ABOUT THIS EXERCISE: Among the lines of the listing below, count those with the string "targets". Give the number and no commentary.

*** Opening AVAILABLE DATA ***

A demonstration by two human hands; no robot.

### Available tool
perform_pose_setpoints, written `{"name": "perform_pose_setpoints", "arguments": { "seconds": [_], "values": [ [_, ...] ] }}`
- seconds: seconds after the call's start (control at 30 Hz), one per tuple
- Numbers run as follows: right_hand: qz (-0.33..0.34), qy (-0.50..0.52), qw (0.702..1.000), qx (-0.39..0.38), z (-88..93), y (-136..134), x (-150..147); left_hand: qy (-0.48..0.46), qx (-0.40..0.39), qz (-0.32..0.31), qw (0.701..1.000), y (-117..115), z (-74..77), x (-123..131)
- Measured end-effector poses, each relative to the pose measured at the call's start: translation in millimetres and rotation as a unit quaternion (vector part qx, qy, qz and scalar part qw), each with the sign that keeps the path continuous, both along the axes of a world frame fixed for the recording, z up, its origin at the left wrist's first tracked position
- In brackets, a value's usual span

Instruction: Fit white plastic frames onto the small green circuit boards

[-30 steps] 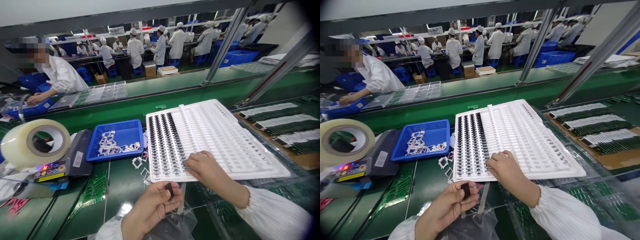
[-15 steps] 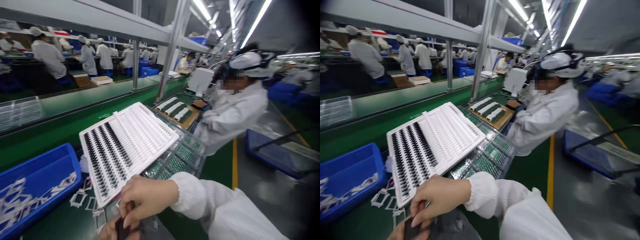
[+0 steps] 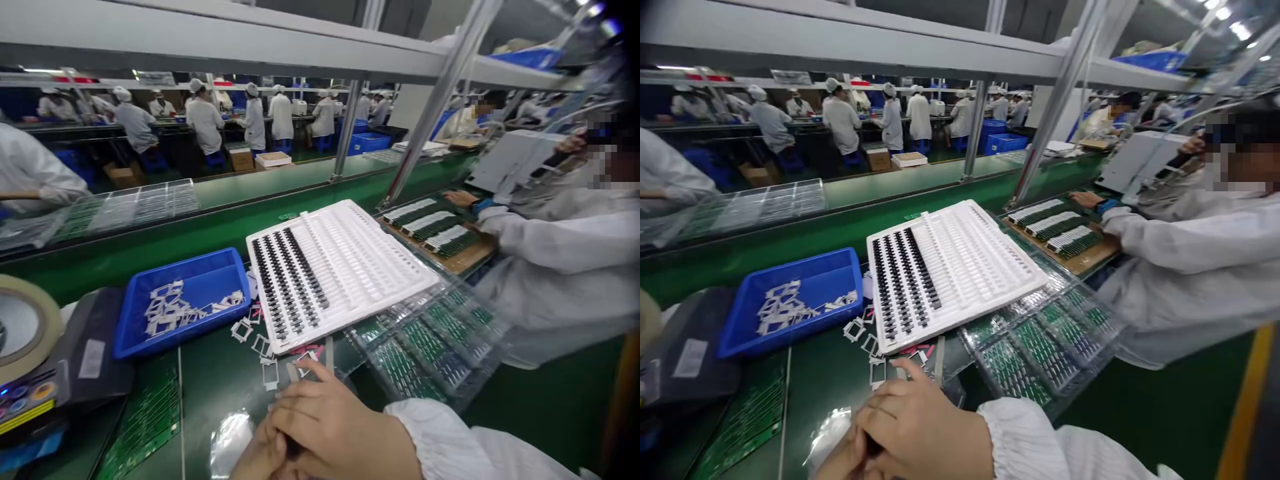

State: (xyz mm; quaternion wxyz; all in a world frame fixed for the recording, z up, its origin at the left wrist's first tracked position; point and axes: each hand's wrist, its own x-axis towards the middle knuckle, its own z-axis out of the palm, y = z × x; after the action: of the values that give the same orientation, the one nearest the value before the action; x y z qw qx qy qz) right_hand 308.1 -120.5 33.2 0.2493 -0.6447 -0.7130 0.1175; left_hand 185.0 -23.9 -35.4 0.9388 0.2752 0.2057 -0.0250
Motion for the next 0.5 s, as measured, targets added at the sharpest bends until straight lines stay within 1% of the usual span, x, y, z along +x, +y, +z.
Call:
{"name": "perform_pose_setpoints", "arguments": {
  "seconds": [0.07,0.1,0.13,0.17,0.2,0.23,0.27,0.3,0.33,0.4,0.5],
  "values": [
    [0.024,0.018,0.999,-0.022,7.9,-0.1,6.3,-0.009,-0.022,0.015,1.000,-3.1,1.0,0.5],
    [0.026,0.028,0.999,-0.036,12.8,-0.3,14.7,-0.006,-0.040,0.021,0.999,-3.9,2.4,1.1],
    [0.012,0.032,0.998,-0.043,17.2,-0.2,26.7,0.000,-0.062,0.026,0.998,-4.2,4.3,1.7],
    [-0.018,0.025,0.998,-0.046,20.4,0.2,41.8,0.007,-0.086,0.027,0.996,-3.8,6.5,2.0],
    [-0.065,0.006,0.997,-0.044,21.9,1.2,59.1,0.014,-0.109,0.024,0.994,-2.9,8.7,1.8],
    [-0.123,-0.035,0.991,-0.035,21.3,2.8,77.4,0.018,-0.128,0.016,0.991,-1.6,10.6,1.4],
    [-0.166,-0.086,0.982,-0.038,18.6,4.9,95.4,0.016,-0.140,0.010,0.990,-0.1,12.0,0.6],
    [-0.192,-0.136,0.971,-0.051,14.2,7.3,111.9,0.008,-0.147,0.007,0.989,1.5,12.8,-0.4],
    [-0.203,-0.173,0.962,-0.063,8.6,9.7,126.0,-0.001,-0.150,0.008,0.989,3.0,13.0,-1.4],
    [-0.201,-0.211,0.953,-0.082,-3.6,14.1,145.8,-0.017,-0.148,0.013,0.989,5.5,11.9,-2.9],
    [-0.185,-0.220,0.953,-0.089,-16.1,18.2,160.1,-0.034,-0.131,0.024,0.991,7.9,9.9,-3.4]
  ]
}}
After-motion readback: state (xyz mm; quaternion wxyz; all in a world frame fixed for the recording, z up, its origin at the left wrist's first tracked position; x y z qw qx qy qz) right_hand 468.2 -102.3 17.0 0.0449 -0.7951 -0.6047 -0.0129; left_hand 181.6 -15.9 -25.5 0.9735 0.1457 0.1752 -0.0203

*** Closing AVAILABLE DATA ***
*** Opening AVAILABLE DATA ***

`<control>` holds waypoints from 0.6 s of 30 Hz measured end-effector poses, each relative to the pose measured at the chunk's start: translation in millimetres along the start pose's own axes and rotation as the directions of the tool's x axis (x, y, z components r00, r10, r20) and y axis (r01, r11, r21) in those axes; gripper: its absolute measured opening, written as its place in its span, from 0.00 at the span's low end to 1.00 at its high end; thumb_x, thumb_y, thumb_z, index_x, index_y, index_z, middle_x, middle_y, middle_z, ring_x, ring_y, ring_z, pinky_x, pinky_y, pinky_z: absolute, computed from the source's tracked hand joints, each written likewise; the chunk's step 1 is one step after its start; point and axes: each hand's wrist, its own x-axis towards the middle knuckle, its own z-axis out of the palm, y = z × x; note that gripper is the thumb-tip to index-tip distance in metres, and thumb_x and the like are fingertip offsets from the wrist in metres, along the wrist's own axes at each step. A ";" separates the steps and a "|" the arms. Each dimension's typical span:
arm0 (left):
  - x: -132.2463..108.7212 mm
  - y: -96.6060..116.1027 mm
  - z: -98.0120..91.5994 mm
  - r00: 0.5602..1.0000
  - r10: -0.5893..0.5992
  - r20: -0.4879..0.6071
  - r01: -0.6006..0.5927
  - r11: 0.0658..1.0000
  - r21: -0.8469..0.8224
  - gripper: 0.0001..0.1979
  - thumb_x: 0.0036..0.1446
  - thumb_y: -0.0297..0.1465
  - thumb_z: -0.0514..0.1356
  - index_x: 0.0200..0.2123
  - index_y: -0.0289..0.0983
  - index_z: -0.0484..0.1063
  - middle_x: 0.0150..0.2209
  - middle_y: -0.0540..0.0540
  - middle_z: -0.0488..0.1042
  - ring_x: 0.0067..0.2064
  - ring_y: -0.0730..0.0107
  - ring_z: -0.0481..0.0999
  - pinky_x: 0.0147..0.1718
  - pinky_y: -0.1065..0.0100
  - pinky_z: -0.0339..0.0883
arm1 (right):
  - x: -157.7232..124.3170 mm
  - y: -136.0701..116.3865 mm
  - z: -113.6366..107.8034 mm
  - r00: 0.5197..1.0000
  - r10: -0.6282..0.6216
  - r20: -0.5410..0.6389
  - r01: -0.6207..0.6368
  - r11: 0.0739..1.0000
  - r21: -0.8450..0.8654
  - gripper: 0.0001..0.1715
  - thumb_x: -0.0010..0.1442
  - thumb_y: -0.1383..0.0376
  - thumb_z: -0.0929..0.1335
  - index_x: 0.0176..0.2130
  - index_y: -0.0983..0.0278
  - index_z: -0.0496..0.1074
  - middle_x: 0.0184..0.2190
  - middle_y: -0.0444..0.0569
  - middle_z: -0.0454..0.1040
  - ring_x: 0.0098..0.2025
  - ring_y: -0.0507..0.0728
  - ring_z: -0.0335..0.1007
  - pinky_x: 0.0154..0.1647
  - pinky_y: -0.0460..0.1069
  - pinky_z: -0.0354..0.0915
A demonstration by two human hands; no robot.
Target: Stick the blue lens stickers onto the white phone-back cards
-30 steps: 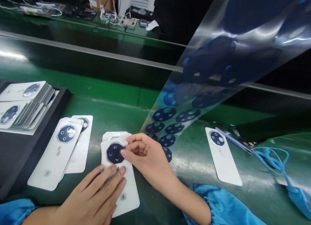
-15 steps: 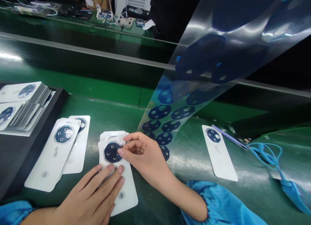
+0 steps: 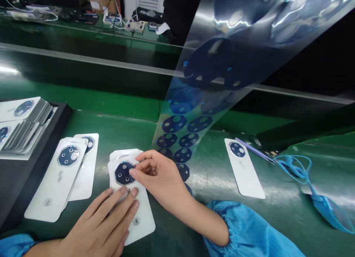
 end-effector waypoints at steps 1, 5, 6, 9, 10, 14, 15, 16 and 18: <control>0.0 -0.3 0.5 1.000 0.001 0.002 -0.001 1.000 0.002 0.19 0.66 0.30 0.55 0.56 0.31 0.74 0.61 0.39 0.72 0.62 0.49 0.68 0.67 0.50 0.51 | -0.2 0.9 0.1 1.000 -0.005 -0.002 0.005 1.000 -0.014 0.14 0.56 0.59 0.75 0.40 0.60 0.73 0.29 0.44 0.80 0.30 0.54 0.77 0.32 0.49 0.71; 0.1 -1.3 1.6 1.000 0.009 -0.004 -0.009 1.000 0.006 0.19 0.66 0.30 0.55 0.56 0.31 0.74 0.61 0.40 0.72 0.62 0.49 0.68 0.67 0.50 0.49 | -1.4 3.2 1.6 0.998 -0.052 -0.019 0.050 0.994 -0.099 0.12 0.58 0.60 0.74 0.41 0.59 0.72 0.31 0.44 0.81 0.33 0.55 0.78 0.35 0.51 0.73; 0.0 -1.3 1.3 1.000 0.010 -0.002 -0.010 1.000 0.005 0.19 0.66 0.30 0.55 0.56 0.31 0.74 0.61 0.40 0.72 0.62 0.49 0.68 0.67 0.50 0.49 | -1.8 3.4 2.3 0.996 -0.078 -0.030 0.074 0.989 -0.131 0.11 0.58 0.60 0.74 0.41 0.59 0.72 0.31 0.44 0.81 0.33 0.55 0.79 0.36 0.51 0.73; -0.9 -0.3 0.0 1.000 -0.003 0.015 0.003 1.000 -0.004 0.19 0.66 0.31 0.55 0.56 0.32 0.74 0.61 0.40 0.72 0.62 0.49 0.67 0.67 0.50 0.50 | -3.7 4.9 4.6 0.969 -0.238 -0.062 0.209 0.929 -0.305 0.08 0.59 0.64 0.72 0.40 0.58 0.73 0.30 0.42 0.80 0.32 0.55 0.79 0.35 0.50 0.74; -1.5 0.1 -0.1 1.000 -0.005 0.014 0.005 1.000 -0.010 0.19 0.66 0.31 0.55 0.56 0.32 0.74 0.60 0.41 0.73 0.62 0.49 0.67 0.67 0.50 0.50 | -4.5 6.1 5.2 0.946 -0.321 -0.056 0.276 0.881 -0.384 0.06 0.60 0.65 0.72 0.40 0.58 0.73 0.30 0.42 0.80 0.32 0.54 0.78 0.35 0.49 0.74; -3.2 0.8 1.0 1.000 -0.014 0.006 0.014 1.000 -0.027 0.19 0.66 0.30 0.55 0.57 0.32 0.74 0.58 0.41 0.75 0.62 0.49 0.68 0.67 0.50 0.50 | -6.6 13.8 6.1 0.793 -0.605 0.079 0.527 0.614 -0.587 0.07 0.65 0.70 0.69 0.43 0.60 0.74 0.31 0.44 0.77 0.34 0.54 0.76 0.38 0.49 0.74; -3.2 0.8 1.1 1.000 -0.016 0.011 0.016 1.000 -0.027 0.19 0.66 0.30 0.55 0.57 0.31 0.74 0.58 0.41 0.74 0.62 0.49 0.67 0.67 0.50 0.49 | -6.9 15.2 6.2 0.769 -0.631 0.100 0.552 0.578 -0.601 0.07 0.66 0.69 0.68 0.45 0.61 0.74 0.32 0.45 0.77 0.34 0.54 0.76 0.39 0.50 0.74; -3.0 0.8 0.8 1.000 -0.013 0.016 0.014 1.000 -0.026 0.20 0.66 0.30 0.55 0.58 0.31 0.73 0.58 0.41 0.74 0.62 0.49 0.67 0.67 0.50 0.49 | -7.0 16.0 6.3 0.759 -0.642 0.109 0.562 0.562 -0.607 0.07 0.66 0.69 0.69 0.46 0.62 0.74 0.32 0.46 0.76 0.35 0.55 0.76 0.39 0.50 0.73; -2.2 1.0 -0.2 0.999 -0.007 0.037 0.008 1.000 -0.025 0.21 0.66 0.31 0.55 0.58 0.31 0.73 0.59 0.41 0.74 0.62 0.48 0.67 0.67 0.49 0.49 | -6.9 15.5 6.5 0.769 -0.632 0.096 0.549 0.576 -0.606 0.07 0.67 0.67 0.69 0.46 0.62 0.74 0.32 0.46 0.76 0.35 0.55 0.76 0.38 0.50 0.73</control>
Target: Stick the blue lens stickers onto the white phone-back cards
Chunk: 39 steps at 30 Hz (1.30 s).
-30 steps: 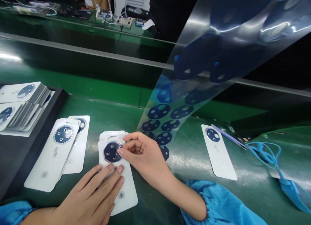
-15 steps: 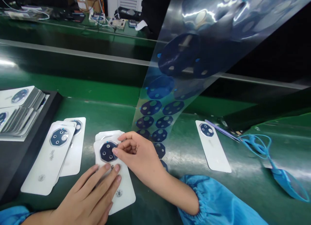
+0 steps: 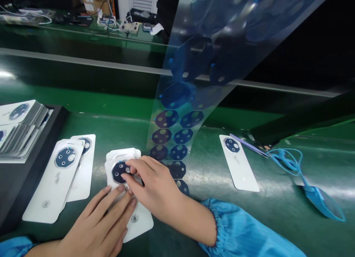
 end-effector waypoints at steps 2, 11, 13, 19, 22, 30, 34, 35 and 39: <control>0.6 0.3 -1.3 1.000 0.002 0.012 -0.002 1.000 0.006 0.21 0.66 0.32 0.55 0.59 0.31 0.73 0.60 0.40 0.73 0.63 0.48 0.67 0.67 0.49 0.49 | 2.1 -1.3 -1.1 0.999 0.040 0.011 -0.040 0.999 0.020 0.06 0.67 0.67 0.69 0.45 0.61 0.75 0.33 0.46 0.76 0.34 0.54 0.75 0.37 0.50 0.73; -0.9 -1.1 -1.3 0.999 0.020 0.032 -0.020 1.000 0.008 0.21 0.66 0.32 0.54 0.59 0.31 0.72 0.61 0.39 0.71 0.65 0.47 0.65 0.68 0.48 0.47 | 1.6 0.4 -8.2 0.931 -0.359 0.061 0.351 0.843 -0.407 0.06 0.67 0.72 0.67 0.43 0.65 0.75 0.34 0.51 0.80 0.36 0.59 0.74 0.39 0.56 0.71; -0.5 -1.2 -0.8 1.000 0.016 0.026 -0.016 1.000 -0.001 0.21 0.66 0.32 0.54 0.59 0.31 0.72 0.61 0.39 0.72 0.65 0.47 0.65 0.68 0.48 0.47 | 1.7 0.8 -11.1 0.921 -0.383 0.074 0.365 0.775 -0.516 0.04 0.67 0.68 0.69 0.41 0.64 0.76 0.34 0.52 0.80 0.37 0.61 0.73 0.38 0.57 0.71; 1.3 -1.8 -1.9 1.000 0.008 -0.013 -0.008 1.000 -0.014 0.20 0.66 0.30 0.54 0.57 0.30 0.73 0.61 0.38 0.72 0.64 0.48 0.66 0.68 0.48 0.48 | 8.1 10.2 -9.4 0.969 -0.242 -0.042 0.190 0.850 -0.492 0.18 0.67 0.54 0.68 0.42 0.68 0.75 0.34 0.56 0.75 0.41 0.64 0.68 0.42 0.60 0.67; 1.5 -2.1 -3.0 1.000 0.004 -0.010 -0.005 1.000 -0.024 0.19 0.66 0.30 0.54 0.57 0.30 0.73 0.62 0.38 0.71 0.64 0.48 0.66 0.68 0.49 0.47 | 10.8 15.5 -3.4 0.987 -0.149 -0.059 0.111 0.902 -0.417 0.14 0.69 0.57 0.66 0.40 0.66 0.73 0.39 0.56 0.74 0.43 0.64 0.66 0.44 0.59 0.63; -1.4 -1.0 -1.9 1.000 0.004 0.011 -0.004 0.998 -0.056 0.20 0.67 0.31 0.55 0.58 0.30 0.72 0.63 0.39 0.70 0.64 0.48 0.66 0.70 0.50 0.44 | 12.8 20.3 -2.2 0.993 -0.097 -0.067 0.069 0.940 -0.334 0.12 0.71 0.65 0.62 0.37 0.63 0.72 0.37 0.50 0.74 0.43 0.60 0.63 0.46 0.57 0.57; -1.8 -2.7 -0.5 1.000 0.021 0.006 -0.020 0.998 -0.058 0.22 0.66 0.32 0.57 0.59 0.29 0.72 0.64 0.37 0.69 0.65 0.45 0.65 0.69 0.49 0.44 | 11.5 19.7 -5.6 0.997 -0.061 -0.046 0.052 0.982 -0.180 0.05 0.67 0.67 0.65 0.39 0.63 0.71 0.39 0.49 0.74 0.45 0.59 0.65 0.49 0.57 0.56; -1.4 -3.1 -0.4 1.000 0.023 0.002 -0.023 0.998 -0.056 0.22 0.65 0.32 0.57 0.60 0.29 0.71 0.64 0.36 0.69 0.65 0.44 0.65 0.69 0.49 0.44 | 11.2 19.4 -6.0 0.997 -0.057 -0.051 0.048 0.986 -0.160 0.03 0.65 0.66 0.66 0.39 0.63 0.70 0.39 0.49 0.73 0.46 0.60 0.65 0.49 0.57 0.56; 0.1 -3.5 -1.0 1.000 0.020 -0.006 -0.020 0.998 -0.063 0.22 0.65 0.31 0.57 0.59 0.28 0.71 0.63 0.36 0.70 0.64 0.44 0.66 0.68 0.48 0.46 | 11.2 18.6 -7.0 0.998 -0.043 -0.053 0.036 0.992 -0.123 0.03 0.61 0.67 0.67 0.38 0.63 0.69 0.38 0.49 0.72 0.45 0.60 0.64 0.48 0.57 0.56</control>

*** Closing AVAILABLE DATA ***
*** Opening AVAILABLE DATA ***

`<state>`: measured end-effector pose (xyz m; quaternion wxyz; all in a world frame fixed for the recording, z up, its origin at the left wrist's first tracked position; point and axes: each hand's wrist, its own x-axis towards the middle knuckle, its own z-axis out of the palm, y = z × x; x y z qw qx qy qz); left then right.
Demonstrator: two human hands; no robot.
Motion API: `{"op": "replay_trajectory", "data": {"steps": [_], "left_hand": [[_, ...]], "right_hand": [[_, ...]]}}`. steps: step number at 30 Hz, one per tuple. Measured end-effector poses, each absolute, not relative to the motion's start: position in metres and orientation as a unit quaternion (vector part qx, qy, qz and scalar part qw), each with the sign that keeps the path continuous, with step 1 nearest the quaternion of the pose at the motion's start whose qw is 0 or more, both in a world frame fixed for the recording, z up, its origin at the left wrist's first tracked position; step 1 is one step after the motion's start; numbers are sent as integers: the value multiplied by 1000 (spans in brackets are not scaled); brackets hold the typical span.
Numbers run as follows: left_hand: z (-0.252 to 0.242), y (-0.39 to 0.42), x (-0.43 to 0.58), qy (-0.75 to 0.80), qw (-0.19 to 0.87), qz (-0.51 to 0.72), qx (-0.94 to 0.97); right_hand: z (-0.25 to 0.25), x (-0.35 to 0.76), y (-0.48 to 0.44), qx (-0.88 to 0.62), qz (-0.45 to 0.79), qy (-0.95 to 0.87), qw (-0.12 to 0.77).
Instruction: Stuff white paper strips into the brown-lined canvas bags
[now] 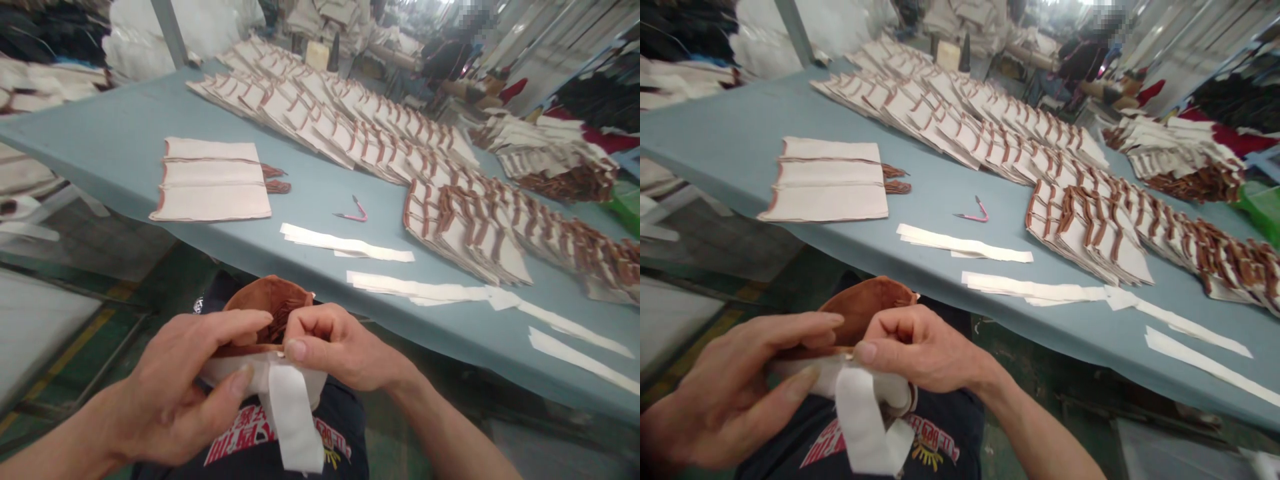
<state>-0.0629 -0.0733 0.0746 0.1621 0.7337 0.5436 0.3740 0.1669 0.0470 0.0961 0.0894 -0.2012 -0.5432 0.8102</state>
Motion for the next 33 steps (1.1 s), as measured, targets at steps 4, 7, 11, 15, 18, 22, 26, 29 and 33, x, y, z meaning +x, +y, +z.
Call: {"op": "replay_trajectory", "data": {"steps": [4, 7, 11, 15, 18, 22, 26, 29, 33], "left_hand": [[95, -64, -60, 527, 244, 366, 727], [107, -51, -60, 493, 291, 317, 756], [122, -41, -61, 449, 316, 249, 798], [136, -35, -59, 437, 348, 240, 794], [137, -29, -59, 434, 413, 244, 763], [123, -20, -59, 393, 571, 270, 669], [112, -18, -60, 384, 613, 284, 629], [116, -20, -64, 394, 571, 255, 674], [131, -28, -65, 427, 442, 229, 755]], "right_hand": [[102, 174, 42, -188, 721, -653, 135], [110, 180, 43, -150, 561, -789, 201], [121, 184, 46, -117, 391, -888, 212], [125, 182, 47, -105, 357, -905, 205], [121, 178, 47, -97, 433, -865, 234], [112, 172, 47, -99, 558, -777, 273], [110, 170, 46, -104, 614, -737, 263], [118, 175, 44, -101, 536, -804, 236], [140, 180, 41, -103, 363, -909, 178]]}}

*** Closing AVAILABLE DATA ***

SOLUTION TO THIS TASK: 2